_Instructions for the task_. Please return the lines of the data below, word for word, from the first line through the line containing "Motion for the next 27".

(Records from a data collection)
↓
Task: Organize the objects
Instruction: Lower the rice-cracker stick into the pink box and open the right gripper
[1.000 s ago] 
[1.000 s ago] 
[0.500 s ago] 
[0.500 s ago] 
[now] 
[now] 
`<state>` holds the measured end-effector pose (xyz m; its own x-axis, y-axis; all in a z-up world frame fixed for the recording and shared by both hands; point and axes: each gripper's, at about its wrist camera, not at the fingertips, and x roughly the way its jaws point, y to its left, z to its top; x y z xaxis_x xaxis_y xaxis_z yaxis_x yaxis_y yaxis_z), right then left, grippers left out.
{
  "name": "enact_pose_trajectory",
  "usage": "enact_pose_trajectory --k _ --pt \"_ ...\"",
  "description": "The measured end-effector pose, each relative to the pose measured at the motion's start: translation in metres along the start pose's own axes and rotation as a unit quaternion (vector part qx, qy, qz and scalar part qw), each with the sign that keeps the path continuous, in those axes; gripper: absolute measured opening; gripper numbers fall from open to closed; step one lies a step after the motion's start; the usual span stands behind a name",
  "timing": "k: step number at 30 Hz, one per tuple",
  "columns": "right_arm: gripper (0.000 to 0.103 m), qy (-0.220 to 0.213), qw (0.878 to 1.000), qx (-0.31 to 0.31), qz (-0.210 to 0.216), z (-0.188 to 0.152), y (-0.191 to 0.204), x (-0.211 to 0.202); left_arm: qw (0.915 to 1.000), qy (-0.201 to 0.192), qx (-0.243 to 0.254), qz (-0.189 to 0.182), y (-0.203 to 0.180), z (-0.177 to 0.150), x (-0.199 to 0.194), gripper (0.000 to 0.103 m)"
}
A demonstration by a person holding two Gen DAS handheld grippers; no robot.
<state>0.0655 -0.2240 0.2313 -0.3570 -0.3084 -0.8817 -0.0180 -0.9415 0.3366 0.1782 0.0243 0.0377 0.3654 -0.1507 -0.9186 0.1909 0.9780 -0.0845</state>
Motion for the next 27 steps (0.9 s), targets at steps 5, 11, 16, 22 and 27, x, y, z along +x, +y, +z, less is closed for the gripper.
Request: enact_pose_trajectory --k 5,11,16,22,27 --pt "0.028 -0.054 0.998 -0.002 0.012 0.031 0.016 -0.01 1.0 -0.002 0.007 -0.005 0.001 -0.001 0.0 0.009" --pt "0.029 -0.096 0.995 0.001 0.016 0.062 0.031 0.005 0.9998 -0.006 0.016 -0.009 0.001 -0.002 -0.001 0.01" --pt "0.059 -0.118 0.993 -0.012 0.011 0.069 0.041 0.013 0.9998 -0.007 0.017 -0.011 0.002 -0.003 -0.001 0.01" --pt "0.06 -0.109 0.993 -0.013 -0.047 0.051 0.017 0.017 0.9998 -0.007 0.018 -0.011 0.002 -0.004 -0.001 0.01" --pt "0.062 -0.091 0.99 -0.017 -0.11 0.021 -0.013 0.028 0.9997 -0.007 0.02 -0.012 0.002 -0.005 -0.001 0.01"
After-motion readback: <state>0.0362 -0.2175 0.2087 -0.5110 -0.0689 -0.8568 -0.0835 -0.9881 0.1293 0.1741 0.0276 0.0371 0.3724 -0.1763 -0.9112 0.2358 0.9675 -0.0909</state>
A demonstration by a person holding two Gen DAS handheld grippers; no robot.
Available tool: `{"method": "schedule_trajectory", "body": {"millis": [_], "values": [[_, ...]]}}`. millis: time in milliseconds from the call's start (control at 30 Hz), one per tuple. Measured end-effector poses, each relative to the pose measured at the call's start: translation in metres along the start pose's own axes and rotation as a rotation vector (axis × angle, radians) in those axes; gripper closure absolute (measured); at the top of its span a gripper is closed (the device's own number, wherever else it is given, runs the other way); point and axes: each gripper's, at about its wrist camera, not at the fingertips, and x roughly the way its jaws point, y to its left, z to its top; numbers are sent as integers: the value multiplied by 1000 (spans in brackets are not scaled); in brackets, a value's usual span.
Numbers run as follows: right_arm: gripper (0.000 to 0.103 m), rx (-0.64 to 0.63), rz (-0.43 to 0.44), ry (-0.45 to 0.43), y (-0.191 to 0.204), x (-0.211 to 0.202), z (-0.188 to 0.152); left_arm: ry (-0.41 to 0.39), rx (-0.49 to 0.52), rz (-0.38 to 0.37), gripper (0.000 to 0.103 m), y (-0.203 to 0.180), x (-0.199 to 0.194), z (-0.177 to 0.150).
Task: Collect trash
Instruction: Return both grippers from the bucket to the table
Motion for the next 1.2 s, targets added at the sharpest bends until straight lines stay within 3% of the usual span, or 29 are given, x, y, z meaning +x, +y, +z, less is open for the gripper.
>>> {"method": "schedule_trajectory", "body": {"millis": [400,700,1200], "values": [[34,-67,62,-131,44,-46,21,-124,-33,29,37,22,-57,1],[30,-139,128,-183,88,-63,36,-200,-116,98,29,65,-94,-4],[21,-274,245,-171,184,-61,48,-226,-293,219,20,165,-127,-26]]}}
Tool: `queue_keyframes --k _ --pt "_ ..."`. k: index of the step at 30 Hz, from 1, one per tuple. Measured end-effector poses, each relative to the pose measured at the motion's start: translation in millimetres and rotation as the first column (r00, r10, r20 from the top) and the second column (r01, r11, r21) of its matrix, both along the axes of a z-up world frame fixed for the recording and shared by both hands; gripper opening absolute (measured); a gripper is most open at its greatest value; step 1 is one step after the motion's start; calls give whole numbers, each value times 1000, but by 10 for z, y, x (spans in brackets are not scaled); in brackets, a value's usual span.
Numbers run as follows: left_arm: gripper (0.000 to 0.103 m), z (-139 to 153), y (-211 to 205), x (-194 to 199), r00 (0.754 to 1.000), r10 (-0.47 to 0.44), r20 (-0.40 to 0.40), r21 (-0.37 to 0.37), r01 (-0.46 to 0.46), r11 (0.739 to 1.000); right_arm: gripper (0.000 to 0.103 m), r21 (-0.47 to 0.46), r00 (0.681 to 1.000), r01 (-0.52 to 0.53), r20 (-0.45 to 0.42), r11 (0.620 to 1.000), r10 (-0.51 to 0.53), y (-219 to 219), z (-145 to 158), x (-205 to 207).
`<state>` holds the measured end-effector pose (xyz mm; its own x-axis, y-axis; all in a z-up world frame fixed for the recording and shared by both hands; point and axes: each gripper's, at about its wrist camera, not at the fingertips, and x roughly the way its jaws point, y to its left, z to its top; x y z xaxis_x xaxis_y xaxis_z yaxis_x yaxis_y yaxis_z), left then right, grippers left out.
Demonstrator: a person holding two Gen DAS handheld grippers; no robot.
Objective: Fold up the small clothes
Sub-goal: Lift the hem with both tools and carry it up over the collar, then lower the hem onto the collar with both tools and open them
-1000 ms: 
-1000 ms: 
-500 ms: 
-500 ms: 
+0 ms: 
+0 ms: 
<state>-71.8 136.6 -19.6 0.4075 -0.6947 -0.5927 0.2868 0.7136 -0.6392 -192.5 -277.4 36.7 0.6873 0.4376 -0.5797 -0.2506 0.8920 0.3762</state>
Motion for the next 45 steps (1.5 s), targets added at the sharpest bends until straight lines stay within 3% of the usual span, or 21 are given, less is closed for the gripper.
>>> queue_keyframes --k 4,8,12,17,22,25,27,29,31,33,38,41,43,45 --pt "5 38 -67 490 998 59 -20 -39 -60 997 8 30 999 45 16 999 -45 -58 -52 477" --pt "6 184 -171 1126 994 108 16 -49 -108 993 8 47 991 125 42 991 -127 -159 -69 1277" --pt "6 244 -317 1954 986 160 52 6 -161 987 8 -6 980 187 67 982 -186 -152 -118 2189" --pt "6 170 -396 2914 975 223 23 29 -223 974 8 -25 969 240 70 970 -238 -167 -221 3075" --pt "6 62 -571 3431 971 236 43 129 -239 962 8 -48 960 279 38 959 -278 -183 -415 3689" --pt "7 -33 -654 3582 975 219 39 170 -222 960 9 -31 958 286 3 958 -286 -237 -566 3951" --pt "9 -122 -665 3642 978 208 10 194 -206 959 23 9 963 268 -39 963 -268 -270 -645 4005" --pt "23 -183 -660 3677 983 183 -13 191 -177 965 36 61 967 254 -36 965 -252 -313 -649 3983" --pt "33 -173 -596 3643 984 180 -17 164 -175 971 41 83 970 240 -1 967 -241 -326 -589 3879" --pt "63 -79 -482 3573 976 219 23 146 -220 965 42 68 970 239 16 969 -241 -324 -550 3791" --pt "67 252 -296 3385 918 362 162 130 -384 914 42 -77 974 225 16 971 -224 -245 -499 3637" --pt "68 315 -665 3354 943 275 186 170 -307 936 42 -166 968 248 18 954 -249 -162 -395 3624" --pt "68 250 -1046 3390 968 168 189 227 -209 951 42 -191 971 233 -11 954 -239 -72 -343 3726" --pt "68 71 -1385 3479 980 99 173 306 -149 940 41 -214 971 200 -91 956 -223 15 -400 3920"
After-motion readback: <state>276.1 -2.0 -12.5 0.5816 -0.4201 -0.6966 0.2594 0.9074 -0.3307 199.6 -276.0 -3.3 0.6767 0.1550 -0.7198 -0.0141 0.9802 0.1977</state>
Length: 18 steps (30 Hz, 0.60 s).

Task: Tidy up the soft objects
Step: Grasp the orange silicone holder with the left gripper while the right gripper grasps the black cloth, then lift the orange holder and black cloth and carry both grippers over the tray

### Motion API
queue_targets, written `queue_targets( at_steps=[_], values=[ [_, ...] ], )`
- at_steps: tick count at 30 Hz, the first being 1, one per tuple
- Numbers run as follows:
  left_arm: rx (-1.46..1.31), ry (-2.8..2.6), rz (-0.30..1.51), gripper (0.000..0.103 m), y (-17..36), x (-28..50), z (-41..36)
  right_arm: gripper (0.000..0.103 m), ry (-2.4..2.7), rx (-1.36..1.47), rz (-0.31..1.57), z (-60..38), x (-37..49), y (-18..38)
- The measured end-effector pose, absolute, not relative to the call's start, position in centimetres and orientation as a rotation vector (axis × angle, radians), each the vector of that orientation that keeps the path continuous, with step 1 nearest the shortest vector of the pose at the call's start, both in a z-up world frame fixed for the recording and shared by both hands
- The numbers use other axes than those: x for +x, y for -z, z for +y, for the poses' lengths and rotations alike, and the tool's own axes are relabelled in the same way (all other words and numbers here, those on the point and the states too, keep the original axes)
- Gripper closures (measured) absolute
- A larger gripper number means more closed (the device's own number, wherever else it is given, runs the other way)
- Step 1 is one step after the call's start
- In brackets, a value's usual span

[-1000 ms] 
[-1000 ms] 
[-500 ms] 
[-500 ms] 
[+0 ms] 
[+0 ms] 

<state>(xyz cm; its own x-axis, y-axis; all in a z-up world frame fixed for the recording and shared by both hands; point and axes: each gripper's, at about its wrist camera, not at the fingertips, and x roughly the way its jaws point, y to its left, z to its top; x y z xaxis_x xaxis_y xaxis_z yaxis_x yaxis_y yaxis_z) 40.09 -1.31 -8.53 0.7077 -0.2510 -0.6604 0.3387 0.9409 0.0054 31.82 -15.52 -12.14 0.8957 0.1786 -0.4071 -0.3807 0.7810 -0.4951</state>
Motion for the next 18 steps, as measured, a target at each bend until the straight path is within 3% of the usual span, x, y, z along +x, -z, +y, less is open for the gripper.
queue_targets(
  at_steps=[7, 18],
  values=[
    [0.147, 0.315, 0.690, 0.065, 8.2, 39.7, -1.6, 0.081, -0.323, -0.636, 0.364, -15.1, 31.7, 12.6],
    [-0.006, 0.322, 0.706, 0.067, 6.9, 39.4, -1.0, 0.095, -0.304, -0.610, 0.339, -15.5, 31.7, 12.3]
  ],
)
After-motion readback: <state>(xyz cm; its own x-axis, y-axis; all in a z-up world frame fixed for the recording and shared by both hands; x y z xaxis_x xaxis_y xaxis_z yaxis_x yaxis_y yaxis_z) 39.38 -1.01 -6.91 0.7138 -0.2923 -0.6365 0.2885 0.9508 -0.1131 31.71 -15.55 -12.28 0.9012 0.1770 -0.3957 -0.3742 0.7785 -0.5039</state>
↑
_Answer below_.
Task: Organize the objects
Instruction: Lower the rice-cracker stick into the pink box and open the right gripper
[1.000 s ago] 
[1.000 s ago] 
[0.500 s ago] 
[0.500 s ago] 
[now] 
[now] 
`<state>` holds the measured end-effector pose (xyz m; its own x-axis, y-axis; all in a z-up world frame fixed for the recording and shared by both hands; point and axes: each gripper's, at about its wrist camera, not at the fingertips, and x roughly the way its jaws point, y to its left, z to its top; x y z xaxis_x xaxis_y xaxis_z yaxis_x yaxis_y yaxis_z), right then left, grippers left out.
{
  "name": "enact_pose_trajectory",
  "usage": "enact_pose_trajectory --k _ --pt \"_ ...\"",
  "description": "The measured end-effector pose, each relative to the pose measured at the motion's start: translation in metres along the start pose's own axes and rotation as a unit quaternion (vector part qx, qy, qz and scalar part qw), each with the sign that keeps the path continuous, in those axes; gripper: absolute measured opening; gripper numbers fall from open to closed; step one lies a step after the motion's start; the usual span stands behind a name",
  "timing": "k: step number at 30 Hz, one per tuple",
  "columns": "right_arm: gripper (0.000 to 0.103 m), qy (-0.220 to 0.213), qw (0.878 to 1.000), qx (-0.31 to 0.31), qz (-0.210 to 0.216), z (-0.188 to 0.152), y (-0.191 to 0.204), x (-0.211 to 0.202); left_arm: qw (0.915 to 1.000), qy (-0.201 to 0.192), qx (-0.243 to 0.254), qz (-0.189 to 0.182), y (-0.203 to 0.180), z (-0.177 to 0.150), x (-0.199 to 0.194), gripper (0.000 to 0.103 m)"
}
A demonstration by a person holding two Gen DAS handheld grippers; no robot.
<state>0.0655 -0.2240 0.2313 -0.3570 -0.3084 -0.8817 -0.0180 -0.9415 0.3366 0.1782 0.0243 0.0377 0.3654 -0.1507 -0.9186 0.1909 0.9780 -0.0845</state>
Motion for the next 27 steps (0.9 s), targets at steps 5, 11, 16, 22 and 27, x, y, z along +x, +y, +z, less is closed for the gripper.

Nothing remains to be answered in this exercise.